Albanese versucht, ihre Position abzumildern, indem sie anerkennt, dass Israel ein „Recht auf Schutz“ seines Territoriums und seiner Bürger habe. Doch dieses enge Zugeständnis, beschränkt auf gezielte, polizeiliche Maßnahmen, ist Welten entfernt von den umfassenden Selbstverteidigungsrechten, die Artikel 51 gewährt. Wenn 3.000 bewaffnete Kämpfer die Grenze durchbrechen, Zivilisten massakrieren und Hunderte Geiseln nehmen, ist die Antwort keine Polizeimaßnahme. Es ist Krieg. Jedem anderen Staat der Erde wäre es erlaubt, das  so behandeln.

Das eigene Gutachten des Internationalen Gerichtshofs (IGH) von 2004 zur israelischen Sicherheitsbarriere, auf das Albanese häufig verweist, ging nicht so weit wie sie. Das Gericht stellte fest, dass Israel Artikel 51 nicht gegen Bedrohungen aus besetztem Gebiet geltend machen könne, doch seine Begründung war konkret: Weil Israel die Besatzungsmacht sei, müsse es die Rechtsrahmen des Besatzungsrechts anwenden und nicht das Recht zwischenstaatlicher bewaffneter Konflikte. Das Gericht sagte niemals, dass Israel alle Verteidigungsrechte verliere, weil seine Präsenz illegal sei. Albaneses rhetorische Zuspitzung zu „nichts, was Israel dort tut, kann als defensiv verstanden werden“ ist Sprache der Interessenvertretung, nicht eine gängige Aussage des Völkerrechts.

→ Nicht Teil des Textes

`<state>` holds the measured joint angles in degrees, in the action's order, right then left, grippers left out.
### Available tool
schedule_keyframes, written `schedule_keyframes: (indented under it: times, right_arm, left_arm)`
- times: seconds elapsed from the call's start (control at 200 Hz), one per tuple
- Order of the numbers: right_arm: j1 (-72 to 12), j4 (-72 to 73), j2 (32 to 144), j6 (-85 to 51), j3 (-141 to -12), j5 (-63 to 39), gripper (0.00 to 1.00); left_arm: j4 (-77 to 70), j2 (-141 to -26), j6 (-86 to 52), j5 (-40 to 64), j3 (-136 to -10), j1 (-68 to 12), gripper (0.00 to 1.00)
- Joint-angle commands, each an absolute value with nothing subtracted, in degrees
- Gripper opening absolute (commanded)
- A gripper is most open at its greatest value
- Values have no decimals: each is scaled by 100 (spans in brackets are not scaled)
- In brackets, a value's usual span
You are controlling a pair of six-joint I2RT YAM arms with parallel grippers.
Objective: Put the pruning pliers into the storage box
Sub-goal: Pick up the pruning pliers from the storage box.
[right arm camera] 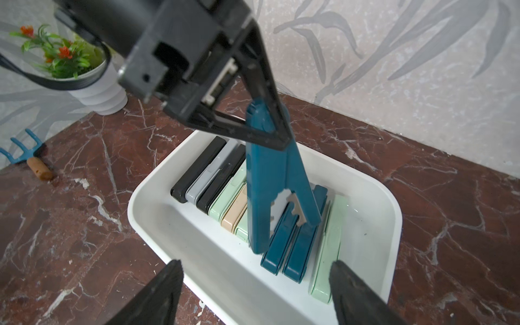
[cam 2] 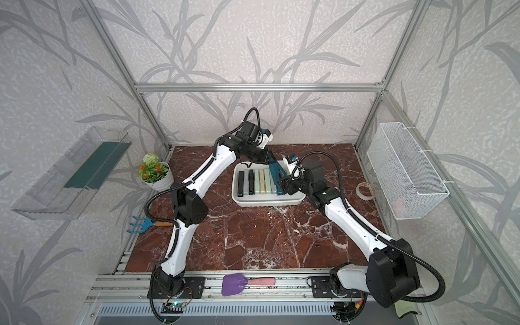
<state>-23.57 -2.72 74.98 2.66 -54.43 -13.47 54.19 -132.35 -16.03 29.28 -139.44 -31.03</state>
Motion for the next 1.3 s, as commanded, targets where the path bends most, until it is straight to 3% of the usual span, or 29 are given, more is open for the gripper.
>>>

Gleichzeitig mit der Leugnung Albaneses, die Israel das grundlegende Recht auf Selbstverteidigung abspricht, gewährt sie der Hamas und anderen Terrorgruppen gleichzeitig einen Freibrief Israel als „legitimen Widerstand“ anzugreifen. Das Einzige, was sie derzeit ablehnt, ist der direkte Angriff auf jüdische Zivilisten.

Francesca Albaneses Rahmen stützt sich auf eine Definition von „Besatzung“, die so elastisch ist, dass sie Gebiete umfasst, die Israel nicht kontrolliert, während Israel gleichzeitig jede Möglichkeit abgesprochen wird, Kontrolle auszuüben. Er schafft Verpflichtungen ohne entsprechende Rechte. Er verlangt, dass Israel sich selektiv wie eine Besatzungsmacht verhält, während gleichzeitig behauptet wird, dass selbst einige zwingende Handlungen von Besatzern im Fall Israels illegal seien.

Der „Müllarbeiter-Test“ zeigt, was diese Abstraktion verschleiert: Besatzung bedeutet, wer tatsächlich ein Gebiet regiert, wer seine Arbeiter einstellen und entlassen kann, wer seine Steuern erhebt und seine Schulen betreibt. Nach diesem praktischen Maßstab war Gaza vor dem 7. Oktober nicht besetzt, was bedeutet, dass der 7. Oktober ein bewaffneter Angriff aus äußerem Gebiet war, der die vollen Selbstverteidigungsrechte nach Artikel 51 auslöste.

Internationales Recht sollte auf alle Staaten gleichermaßen angewandt werden. Rahmenwerke, die ein Land auf einzigartige Weise für Einschränkungen herausgreifen – ihm Rechte entziehen, die allen anderen zustehen – sind überhaupt kein Recht. Sie sind in juristische Sprache gekleidete Politik.